EXERCISE MATERIAL below:
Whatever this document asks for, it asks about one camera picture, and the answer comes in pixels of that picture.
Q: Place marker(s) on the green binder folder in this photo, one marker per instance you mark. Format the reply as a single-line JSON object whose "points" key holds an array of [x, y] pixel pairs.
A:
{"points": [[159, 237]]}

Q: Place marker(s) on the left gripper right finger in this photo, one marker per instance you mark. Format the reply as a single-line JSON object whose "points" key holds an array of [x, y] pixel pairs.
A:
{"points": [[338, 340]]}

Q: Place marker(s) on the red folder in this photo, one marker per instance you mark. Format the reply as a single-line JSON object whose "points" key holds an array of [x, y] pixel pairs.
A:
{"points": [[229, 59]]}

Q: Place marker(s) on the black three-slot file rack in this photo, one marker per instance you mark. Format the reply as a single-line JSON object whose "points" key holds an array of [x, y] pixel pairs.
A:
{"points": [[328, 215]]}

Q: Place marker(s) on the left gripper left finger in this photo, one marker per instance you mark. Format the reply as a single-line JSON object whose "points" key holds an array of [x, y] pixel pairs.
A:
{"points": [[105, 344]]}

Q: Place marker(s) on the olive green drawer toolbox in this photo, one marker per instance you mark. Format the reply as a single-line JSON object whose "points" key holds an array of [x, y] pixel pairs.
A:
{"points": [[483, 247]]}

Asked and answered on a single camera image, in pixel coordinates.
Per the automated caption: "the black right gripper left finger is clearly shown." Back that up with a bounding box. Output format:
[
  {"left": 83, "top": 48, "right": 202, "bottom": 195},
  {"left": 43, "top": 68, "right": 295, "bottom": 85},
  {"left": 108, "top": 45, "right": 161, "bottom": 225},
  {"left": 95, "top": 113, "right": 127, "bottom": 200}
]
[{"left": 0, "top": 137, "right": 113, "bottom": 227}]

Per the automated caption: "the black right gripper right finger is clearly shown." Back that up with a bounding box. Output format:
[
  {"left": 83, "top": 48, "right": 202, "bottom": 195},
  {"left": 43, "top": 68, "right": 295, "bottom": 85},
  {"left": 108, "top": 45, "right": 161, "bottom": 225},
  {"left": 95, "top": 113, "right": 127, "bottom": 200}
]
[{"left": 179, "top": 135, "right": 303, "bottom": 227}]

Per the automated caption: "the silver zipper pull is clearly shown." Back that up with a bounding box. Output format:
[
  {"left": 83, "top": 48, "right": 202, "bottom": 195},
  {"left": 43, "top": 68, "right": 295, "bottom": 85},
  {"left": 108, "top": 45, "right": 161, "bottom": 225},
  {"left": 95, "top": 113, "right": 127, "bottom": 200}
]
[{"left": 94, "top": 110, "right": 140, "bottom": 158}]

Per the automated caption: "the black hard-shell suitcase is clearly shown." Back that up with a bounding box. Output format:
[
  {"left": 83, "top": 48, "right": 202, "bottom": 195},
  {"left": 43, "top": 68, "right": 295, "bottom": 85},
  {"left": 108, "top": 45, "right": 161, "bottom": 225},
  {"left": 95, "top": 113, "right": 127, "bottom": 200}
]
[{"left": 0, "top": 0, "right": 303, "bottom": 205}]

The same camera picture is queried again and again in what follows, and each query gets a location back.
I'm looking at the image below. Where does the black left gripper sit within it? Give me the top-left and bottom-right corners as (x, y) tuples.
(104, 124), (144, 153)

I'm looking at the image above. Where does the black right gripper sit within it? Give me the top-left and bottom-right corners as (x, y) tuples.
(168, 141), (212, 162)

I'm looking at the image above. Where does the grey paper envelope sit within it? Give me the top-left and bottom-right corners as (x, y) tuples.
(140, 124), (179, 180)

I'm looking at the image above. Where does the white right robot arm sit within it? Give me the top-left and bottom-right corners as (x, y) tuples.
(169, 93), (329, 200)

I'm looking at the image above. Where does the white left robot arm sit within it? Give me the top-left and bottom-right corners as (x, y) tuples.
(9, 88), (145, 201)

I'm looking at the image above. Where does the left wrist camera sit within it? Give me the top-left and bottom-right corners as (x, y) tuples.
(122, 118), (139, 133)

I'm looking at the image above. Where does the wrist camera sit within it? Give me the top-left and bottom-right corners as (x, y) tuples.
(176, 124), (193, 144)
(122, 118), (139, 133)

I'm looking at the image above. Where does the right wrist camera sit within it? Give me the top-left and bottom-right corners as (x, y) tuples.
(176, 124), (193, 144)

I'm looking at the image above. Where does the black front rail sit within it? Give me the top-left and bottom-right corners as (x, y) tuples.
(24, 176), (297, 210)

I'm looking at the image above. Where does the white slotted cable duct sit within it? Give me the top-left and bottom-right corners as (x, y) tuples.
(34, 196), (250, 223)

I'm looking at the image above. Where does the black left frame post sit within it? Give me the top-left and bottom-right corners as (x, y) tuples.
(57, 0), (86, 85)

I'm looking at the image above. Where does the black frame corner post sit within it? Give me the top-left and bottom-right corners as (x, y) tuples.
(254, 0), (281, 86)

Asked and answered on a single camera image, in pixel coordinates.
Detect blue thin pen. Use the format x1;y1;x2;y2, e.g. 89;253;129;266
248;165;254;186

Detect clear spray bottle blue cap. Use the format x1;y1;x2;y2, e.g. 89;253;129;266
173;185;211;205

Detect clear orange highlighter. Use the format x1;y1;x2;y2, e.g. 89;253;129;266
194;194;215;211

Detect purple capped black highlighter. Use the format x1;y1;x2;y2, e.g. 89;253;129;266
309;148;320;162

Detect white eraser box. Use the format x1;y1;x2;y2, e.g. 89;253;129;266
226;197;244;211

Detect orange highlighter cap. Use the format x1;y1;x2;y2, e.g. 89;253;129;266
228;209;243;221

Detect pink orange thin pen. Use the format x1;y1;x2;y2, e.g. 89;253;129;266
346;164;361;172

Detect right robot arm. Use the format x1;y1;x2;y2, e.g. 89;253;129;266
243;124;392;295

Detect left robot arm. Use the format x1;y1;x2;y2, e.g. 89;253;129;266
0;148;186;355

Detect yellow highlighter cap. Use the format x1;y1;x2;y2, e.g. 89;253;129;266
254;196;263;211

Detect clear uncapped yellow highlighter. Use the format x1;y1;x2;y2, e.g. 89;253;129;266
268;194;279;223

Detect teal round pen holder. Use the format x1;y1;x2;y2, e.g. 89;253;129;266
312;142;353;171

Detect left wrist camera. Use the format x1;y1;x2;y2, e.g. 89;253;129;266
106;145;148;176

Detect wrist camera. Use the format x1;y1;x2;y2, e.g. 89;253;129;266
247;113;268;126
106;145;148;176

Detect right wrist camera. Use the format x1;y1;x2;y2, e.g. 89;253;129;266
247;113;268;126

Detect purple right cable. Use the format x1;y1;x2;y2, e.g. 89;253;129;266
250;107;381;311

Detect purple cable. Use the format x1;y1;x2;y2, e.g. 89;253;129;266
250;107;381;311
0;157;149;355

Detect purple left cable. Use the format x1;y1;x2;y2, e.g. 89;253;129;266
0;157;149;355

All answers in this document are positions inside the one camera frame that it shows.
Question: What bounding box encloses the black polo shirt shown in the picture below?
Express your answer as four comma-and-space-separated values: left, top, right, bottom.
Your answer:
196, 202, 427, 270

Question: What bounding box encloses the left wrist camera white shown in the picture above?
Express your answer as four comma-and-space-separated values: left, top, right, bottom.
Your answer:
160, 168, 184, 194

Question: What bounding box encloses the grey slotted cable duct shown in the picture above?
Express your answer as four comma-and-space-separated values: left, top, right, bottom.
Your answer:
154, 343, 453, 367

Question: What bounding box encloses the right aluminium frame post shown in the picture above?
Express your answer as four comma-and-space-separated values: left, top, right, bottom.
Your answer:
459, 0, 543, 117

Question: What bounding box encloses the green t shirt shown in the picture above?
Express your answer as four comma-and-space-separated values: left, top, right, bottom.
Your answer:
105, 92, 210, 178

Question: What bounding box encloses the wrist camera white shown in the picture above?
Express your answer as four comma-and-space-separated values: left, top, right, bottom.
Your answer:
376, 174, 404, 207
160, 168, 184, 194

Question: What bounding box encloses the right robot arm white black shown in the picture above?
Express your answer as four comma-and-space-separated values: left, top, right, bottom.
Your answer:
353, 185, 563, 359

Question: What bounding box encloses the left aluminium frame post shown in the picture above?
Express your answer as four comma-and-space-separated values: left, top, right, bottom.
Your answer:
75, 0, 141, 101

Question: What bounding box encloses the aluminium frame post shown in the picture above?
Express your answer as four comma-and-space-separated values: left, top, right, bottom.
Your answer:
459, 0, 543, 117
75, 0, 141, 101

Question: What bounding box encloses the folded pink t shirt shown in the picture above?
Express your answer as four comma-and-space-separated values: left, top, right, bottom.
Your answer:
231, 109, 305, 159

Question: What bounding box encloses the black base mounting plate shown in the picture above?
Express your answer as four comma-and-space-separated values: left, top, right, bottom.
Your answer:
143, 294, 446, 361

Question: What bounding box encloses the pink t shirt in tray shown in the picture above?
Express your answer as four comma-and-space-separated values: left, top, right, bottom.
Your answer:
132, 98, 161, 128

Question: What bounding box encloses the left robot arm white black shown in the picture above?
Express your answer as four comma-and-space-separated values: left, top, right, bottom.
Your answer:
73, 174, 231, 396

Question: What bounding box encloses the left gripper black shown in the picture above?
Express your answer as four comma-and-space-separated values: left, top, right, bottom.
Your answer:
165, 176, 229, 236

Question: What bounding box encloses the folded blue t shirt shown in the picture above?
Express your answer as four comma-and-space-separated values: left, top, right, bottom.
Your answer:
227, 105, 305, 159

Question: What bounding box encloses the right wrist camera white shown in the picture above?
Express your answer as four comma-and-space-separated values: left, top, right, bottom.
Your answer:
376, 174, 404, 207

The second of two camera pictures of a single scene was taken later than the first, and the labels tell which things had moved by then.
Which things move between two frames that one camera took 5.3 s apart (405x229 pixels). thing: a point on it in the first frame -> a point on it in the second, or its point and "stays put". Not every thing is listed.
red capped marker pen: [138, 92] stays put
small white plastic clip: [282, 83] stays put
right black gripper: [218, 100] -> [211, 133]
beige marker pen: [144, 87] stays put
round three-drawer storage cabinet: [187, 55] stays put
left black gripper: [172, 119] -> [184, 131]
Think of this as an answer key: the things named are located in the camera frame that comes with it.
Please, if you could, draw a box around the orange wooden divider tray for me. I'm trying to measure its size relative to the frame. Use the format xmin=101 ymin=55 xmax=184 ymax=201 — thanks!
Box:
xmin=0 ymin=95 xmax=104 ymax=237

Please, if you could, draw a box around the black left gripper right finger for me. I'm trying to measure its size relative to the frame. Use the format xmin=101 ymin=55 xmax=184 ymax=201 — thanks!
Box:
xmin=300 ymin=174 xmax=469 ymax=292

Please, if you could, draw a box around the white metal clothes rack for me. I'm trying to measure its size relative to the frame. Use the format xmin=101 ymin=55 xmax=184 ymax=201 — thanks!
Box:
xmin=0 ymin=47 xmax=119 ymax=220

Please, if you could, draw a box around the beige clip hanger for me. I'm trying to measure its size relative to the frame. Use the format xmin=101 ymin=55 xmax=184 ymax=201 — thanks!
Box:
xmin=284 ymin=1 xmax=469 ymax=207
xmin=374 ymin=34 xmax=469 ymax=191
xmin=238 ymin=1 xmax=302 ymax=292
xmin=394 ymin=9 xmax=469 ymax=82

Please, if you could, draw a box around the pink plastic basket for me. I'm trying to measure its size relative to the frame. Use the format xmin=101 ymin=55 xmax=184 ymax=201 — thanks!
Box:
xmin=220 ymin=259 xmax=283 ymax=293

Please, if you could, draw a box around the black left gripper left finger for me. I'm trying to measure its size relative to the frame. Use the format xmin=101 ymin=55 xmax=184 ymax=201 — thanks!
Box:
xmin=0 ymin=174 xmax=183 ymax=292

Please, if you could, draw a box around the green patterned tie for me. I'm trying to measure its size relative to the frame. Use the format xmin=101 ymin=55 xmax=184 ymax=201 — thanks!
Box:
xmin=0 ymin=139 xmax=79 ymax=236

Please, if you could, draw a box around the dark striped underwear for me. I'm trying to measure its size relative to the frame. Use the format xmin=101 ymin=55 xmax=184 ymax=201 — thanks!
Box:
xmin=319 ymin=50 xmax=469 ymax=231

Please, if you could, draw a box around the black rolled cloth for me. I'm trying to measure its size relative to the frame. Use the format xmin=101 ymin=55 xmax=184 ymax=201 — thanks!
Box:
End of EXERCISE MATERIAL.
- **WORK ORDER**: Make a tally of the lines in this data that include the string "things", and answer with that tally alone.

- **EXERCISE RESPONSE**: 3